The 1962 United States Senate special election in Massachusetts was held on November 6, 1962. The election was won by Ted Kennedy, the youngest brother of then-President John F. Kennedy, who would remain Senator until his death in 2009.

As of , Kennedy and Lodge's combined age of 65 remains the youngest for two major candidates in a United States Senate election. With professor H. Stuart Hughes, the grandson of Charles Evans Hughes, running a serious independent campaign, this election also featured three of America's most prominent political families.

Background
Senator John F. Kennedy of Massachusetts was elected President of the United States in November 1960. At the same time, Republican John Volpe was elected to succeed scandal-plagued Democrat Foster Furcolo as Governor of Massachusetts while Republican Leverett Saltonstall was re-elected to the U.S. Senate. Under the Seventeenth Amendment, the sitting state Governor has the authority to temporarily fill vacancies in the Senate as soon as they arise. With Volpe scheduled to take office on January 5, 1961, the Kennedys were thus compelled to engage in time-sensitive negotiations with Furcolo regarding the successor to Kennedy's Senate seat.

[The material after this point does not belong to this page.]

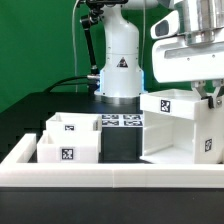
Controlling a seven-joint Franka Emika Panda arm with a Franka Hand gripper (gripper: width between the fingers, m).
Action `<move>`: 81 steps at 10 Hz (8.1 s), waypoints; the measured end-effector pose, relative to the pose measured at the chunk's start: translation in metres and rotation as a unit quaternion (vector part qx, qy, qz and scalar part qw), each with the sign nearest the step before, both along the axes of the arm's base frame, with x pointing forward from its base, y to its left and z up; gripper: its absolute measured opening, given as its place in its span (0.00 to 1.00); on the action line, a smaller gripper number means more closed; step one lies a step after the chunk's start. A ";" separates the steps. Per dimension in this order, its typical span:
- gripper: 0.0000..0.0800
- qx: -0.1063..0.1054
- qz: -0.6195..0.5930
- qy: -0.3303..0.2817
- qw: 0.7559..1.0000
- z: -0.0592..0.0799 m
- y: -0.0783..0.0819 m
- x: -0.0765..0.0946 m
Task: Assemble drawer
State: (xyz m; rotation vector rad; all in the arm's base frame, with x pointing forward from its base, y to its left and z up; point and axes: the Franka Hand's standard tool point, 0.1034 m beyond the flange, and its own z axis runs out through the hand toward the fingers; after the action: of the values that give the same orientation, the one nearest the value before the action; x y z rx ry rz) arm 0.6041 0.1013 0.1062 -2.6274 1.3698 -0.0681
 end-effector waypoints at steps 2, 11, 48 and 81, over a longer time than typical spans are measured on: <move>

Furcolo initially hoped to appoint himself to Kennedy's vacant seat. He was dissuaded from this course of action under strong pressure from the Kennedys. The incoming president was not only keen to maintain a Democratic presence from his home state in the Senate but under strong pressure from his father Joseph P. Kennedy to ensure the seat remained in the family. With a strong Democratic majority in the Senate assured in any case, the Kennedy family made it clear to Furcolo that they would be content to challenge whoever Volpe might have appointed to the seat in 1962 and in any event would not support any election bid from Furcolo.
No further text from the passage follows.